National ITMX was incorporated in 2005 as a joint venture between 35 Thai member banks and two non-bank institutions to operate the country's interbank transaction infrastructure. The company runs four core services: ATM switching, card switching, bulk payments, and single fund transfers including PromptPay. The bulk payment arm underwent significant modernization in February 2021 when NITMX deployed ACI Worldwide's enterprise payments platform with native ISO 20022 support. Bank of Thailand statistical reporting redesignated the system as ITMX Bulk Payment (SMART) following this migration.
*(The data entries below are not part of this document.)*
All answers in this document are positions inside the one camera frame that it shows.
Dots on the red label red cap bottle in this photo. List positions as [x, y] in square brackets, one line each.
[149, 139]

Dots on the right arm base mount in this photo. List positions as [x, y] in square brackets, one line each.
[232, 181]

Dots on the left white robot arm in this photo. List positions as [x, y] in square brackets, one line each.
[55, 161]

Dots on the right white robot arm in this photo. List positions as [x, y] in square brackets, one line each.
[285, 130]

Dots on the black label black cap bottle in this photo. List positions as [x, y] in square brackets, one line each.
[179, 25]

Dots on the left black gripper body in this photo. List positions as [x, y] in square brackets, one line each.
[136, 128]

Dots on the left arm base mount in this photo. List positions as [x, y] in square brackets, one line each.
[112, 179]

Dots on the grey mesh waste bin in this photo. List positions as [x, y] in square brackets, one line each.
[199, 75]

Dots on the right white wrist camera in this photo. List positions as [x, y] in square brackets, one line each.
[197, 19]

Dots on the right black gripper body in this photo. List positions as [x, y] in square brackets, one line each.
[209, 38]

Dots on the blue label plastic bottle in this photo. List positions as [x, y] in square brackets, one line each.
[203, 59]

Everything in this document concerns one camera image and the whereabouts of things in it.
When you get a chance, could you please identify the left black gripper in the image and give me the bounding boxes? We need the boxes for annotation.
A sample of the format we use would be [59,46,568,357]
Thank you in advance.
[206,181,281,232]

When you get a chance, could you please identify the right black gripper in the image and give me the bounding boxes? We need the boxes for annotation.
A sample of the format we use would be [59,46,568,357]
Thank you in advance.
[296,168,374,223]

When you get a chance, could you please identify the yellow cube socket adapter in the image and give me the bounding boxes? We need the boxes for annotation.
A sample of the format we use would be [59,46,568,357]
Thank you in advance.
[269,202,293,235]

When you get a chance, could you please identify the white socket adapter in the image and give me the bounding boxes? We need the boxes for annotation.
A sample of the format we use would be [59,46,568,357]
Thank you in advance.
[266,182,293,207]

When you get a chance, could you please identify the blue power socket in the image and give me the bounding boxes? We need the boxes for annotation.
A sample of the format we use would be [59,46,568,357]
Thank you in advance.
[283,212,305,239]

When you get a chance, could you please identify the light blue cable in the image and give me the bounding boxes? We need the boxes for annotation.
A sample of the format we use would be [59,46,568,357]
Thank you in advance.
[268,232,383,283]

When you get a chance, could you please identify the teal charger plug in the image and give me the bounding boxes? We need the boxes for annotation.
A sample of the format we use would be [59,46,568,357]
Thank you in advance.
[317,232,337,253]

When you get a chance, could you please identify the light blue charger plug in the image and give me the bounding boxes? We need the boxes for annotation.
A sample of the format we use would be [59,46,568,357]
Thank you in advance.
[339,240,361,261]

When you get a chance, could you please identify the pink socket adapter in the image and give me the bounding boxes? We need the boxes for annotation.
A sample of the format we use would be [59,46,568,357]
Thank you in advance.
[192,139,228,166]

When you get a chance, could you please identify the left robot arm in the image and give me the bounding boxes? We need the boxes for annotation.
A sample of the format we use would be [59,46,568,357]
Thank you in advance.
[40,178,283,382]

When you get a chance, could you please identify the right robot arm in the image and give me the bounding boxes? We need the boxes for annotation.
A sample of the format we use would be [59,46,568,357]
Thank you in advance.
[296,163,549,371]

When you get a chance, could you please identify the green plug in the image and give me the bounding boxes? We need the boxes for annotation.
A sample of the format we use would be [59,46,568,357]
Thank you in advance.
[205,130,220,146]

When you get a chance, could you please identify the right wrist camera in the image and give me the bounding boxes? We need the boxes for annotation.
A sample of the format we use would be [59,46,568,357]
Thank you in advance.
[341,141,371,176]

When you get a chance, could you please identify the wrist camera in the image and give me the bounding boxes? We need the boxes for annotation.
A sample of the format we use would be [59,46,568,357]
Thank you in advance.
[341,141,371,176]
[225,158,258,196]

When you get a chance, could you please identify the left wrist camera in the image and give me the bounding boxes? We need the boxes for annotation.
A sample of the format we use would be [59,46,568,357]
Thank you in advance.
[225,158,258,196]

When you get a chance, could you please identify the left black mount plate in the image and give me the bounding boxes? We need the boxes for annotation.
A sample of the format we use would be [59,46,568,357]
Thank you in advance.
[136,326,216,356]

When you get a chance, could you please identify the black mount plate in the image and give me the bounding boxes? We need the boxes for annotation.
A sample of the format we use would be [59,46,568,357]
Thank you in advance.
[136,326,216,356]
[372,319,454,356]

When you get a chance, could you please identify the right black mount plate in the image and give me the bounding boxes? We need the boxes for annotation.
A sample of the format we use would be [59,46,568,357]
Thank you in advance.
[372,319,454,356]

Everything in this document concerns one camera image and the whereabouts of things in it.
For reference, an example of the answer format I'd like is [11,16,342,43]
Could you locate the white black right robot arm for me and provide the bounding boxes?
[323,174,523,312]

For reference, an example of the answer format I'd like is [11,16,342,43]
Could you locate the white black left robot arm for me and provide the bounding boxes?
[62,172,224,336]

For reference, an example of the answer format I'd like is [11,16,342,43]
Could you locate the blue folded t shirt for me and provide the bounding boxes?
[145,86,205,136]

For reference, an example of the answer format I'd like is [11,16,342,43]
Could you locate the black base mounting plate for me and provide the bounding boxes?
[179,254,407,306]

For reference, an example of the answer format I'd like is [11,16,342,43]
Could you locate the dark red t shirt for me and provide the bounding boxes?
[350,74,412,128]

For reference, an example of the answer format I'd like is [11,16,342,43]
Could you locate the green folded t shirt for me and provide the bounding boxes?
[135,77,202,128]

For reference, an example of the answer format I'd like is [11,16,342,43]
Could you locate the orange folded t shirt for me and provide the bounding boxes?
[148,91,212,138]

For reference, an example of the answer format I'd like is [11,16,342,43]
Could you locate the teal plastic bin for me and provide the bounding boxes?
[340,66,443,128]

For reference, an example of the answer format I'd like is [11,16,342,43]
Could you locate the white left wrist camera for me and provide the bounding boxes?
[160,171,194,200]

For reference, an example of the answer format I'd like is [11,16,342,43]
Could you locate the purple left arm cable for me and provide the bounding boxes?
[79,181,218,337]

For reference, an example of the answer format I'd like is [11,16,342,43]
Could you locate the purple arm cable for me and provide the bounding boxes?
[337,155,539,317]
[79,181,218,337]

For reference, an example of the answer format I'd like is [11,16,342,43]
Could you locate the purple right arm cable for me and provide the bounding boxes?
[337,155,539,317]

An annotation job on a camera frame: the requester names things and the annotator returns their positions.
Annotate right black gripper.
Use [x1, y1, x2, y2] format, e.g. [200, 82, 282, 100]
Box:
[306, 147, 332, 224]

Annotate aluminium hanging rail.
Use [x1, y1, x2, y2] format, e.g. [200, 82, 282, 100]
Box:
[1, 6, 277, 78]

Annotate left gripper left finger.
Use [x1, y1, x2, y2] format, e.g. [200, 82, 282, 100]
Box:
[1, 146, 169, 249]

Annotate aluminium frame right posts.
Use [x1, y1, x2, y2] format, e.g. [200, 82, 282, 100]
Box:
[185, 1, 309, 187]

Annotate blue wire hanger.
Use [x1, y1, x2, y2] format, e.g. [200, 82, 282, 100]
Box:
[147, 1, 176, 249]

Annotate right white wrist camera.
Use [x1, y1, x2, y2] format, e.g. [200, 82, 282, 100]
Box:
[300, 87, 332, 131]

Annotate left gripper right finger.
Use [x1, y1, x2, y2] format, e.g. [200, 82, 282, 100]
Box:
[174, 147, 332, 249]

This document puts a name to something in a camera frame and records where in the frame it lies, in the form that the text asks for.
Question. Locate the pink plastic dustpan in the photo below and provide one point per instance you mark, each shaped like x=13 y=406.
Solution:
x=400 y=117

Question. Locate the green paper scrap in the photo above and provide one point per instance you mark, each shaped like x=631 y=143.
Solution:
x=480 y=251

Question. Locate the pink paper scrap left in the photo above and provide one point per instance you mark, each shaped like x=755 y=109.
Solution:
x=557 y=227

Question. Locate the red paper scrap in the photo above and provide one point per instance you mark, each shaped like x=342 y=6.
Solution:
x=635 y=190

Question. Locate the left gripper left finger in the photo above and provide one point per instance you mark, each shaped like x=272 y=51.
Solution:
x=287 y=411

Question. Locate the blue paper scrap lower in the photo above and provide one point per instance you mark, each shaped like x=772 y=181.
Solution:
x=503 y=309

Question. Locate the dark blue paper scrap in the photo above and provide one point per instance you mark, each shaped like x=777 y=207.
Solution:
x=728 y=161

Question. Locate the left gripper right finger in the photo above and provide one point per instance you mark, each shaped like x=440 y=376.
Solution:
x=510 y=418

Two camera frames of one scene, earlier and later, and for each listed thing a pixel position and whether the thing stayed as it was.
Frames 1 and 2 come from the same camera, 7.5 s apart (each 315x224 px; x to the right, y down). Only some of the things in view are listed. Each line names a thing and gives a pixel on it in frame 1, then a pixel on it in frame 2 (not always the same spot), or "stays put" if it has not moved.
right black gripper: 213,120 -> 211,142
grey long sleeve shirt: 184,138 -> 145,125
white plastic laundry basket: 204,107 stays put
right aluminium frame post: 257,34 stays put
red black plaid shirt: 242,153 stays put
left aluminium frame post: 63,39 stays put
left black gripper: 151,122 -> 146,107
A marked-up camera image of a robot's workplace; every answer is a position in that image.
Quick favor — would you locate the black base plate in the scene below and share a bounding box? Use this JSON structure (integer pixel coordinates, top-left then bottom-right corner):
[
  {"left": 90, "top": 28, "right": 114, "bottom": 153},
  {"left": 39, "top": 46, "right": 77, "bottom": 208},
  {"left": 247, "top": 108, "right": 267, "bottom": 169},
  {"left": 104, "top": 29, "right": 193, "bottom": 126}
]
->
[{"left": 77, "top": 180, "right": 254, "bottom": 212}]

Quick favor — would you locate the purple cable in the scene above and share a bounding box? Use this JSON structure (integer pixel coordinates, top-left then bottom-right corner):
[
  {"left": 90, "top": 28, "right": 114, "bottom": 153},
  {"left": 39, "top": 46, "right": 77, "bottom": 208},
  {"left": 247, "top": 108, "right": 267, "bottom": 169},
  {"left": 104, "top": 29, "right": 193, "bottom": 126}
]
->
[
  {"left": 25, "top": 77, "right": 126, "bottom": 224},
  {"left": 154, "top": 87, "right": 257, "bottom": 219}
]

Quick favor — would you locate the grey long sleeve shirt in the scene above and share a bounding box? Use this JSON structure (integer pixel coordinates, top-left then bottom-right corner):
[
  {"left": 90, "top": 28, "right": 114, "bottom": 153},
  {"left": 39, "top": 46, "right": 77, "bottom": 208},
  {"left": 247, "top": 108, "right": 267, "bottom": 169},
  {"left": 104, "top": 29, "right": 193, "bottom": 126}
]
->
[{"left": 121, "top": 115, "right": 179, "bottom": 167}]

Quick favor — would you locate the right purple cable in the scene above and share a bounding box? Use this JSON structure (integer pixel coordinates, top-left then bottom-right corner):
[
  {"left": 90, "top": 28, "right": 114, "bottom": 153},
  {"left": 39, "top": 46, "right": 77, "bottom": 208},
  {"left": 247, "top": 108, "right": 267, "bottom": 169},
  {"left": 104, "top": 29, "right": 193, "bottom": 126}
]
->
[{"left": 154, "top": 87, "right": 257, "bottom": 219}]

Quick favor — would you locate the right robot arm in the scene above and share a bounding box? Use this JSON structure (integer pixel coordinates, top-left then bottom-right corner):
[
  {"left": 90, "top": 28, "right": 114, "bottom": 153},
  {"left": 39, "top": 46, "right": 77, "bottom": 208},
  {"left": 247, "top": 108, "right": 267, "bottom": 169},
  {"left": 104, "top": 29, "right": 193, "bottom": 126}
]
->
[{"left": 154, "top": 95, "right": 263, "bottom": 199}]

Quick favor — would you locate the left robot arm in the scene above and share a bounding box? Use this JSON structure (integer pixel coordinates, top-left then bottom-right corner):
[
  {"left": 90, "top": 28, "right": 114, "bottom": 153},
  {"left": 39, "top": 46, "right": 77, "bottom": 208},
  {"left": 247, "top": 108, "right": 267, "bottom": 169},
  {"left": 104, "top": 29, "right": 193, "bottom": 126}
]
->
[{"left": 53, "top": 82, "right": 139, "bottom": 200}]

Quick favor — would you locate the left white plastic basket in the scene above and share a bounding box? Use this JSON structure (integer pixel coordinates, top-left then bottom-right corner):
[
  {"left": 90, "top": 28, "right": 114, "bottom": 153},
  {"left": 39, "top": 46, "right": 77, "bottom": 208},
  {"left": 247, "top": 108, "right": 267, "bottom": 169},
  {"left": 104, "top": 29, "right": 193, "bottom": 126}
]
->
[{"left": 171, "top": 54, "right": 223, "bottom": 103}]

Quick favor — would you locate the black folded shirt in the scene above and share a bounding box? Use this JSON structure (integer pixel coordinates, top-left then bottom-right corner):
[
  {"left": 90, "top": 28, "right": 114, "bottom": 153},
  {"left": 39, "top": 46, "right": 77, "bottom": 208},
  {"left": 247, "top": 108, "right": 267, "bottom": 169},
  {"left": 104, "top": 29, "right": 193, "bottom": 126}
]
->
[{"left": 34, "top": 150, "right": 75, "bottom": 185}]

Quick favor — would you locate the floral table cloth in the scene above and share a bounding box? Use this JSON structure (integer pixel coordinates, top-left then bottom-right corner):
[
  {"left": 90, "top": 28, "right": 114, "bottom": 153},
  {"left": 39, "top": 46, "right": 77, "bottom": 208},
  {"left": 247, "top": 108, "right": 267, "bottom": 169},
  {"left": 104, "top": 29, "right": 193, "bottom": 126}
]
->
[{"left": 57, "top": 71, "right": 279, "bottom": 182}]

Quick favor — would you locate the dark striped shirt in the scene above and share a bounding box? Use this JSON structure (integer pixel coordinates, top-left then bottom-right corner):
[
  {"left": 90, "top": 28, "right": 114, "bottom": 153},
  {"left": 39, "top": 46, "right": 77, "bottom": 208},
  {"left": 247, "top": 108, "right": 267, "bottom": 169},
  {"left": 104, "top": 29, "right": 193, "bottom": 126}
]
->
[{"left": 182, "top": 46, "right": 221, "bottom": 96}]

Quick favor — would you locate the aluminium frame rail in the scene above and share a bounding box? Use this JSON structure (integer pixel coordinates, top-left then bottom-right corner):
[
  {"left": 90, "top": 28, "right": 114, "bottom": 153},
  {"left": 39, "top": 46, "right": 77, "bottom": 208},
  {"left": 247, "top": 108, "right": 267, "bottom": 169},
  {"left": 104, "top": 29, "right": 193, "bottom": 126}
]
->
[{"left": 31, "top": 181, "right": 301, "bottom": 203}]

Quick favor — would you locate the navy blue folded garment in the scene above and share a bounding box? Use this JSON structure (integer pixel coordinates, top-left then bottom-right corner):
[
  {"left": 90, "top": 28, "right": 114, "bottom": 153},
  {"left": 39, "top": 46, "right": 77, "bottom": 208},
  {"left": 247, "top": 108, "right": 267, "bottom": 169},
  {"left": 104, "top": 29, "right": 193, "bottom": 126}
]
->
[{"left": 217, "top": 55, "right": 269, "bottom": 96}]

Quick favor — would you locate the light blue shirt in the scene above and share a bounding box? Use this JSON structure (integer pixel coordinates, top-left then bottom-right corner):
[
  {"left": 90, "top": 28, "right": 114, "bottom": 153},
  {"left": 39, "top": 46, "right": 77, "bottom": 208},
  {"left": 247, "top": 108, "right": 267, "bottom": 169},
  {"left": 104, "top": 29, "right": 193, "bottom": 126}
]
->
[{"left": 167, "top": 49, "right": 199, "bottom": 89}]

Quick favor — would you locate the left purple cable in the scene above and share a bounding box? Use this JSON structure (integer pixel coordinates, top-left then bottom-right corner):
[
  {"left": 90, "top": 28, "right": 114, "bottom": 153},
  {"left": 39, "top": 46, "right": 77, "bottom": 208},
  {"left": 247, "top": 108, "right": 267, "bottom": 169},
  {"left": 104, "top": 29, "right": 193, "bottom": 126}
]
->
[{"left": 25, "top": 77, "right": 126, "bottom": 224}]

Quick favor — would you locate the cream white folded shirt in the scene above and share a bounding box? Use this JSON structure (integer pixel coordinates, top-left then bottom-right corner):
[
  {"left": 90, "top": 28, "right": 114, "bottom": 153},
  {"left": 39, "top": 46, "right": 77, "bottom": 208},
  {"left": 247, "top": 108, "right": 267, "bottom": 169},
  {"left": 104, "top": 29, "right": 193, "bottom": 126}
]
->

Monthly transaction volumes in H2 2025 ranged from 8.9 million in August to 16.3 million in September, a pattern driven by Thailand's payroll and government disbursement cycles. The September spike, nearly double the preceding month, reflects quarter-end government payments and fiscal year processing that channels through the batch system. Monthly values tracked between THB 470 billion and THB 602 billion across the period, with December recording THB 600 billion across 11.8 million transactions. On an average business day, the system clears approximately 500,000 transactions worth around THB 25 billion.
Settlement for ITMX Bulk Payment occurs within BAHTNET operating hours between 08:30 and 16:30 ICT. The Bank of Thailand classifies the system as a Prominently Important Retail Payment System, placing it under enhanced supervisory oversight alongside PromptPay and other nationally significant payment infrastructure.
While PromptPay dominates Thailand's real-time payment landscape with over 81 million registrations and 2.1 billion monthly transactions as of early 2025, ITMX Bulk Payment serves a distinct function. The batch system handles salary disbursements, government transfers, pension payments, and corporate batch processing that depend on reliable overnight and intra-day clearing cycles rather than instant execution.
Thailand's payment ecosystem illustrates a pattern observed across Asia-Pacific markets where mature instant payment infrastructure coexists with batch systems. Indonesia operates BI-FAST alongside SKNBI, Singapore runs FAST in parallel with Interbank GIRO, and the Philippines maintains InstaPay alongside PESONet. In each case, the real-time and batch channels serve complementary market segments rather than competing for the same transaction flows.